Final Fantasy II
Recensione
Nel lontano 1988 nasceva il secondo capitolo della saga che
nonostante oggi risulti penalizzato dall'età, rimane senza dubbio un gioco ben realizzato, divertente e in grado di appassionare
ancora. Tant'è che ne sono stati fatti tre remake: uno per Play Station nel 2002 (FF Origins), un per GBA (Dawn of souls) nel 2004 e infine uno per PSP nel 2007.
Il sistema di battaglia è
il classico sistema a turni e nel sistema di gioco non si notano particolari
differenze rispetto al primo capitolo della saga. Unica novità abbastanza rilevante è che la
classe di appartenenza di ogni personaggio non viene scelta a priori ma i personaggi
si sviluppano in base al loro comportamento in battaglia: in pratica più si
usa un'abilità, più questa sale di livello.

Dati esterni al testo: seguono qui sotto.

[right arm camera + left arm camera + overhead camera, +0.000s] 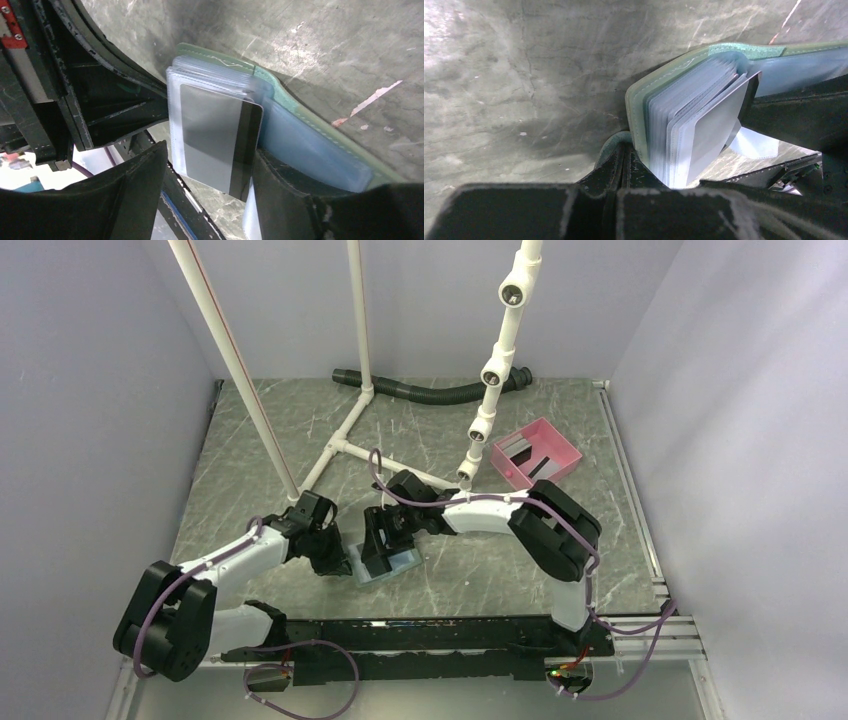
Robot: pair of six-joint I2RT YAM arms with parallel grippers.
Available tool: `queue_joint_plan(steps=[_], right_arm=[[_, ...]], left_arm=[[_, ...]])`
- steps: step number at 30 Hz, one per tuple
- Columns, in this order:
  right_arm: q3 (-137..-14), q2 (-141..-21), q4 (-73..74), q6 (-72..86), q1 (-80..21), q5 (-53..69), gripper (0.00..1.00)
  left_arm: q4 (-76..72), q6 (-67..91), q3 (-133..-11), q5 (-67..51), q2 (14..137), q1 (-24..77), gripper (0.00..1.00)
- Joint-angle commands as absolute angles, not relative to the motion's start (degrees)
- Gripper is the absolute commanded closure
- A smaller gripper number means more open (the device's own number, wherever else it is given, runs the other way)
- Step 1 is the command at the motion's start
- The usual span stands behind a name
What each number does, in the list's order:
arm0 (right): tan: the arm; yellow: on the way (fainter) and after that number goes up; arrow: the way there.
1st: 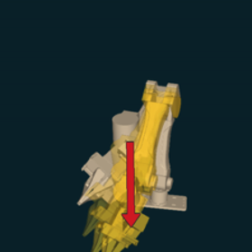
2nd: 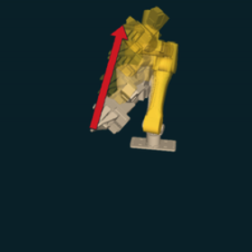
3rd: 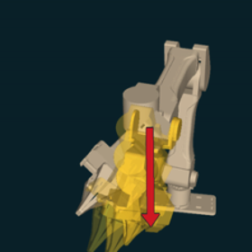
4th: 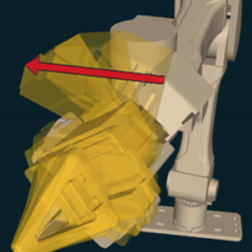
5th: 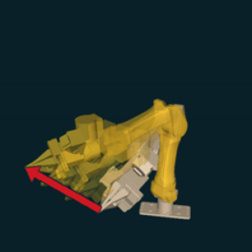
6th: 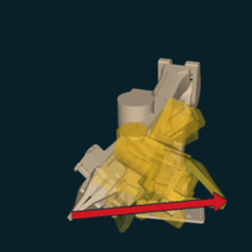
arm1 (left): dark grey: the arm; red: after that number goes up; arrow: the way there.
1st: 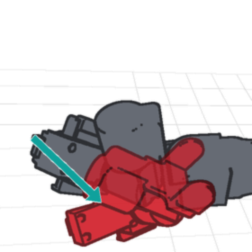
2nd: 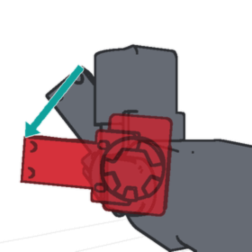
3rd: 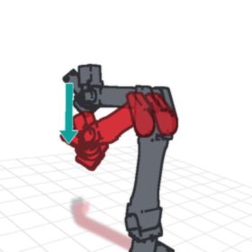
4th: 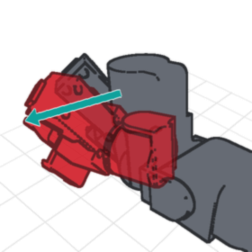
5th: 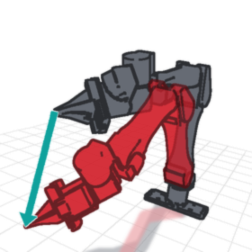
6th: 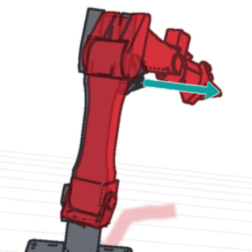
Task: Put the credit cards into the card holder
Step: Insert the credit card into the card holder.
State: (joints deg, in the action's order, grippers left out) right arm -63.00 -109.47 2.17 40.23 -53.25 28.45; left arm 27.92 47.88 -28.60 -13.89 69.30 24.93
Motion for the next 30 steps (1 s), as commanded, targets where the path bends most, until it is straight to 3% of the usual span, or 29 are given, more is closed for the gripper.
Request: queue_joint_plan(steps=[1, 9, 15, 17, 23, 26, 30], right_arm=[[-65.8, -105.9, 4.4, 36.0, -55.7, 26.8, 0.33], [-66.6, -105.1, 4.2, 40.0, -56.2, 28.7, 0.33], [-63.6, -106.8, -9.9, 57.1, -56.3, 28.7, 0.54], [-64.9, -107.8, -9.5, 57.5, -56.8, 28.5, 0.54], [-64.3, -107.5, -5.7, 53.1, -57.4, 26.9, 0.47], [-64.0, -104.4, 3.0, 43.5, -57.1, 20.8, 0.34], [-63.5, -101.8, 12.0, 33.0, -56.6, 16.4, 0.26]], left_arm=[[20.7, 50.2, -26.3, -17.4, 69.8, 26.3, 1.00], [20.2, 50.6, -25.8, -17.3, 69.8, 26.3, 1.00], [16.7, 54.2, -25.7, -16.5, 69.6, 29.3, 1.00], [16.4, 54.8, -25.9, -16.2, 70.0, 30.6, 1.00], [19.7, 53.6, -26.5, -13.8, 69.0, 30.9, 1.00], [25.5, 51.9, -28.3, -10.7, 68.0, 30.9, 1.00], [32.1, 50.4, -30.2, -6.2, 66.4, 30.8, 0.89]])
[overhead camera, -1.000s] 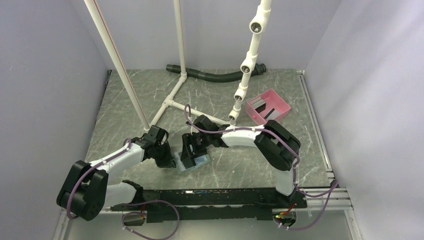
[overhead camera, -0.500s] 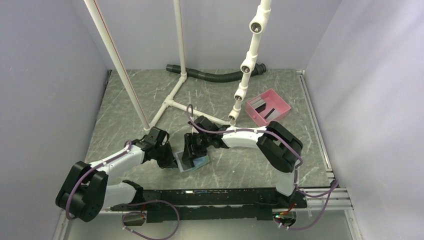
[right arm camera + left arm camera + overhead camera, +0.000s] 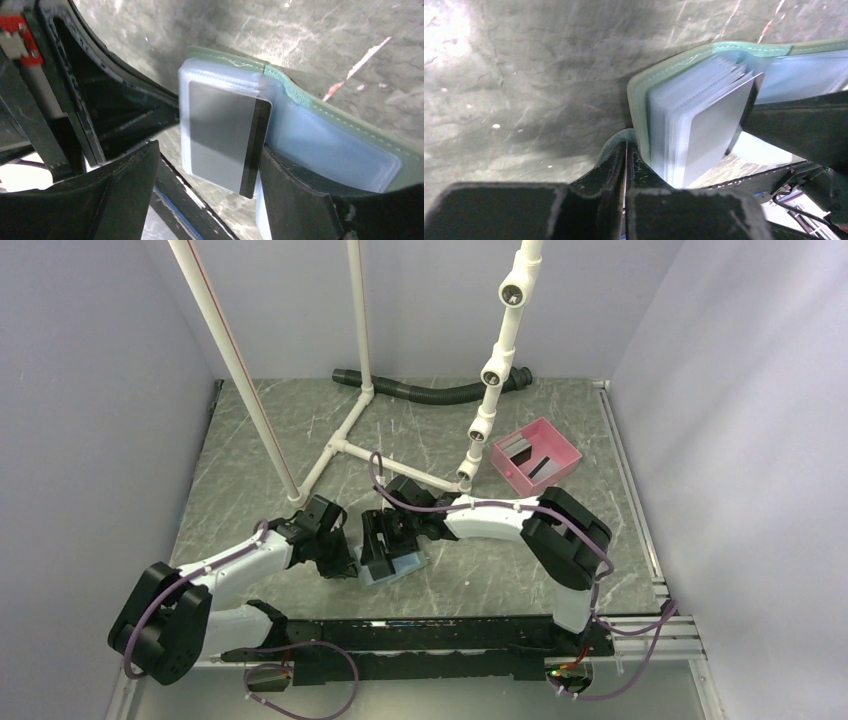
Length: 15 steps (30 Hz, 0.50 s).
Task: Put the credit cards into the card holder
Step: Insert the credit card into the card holder.
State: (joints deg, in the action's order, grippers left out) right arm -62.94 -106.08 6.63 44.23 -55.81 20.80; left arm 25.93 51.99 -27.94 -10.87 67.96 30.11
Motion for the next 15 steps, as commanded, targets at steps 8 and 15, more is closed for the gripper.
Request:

Quindi se facciamo usare ad un personaggio
sempre la magia bianca, il punteggio della statistica relativa a quella classe
salirà molto, diventando così un mago bianco. Se ad un altro personaggio facciamo
usare sempre il comando attacco in battaglia, la sua forza aumenterà, diventando
un guerriero.
La trama è incentrata sulle avventure di quattro orfani il cui destino è quello di salvare il proprio mondo dalle oscure macchinazioni del malvagio impero di Palamecia. Come in ogni gioco di ruolo che si rispetti, sono presenti città da visitare, dungeons da esplorare e diversi mezzi di trasporto: Nave,
Canoa, Snowcraft, Chocobo e Aeronave. Inoltre ci tengo a precisare che in questo
capitolo della saga non c'erano ancora le evocazioni.
Nella versione Dawn of Souls per GBA è stata aggiunta una nuova missione secondaria chiamata "Soul of Rebirth", dove è possibile scoprire alcuni retroscena interessanti riguardo ai protagonisti del gioco.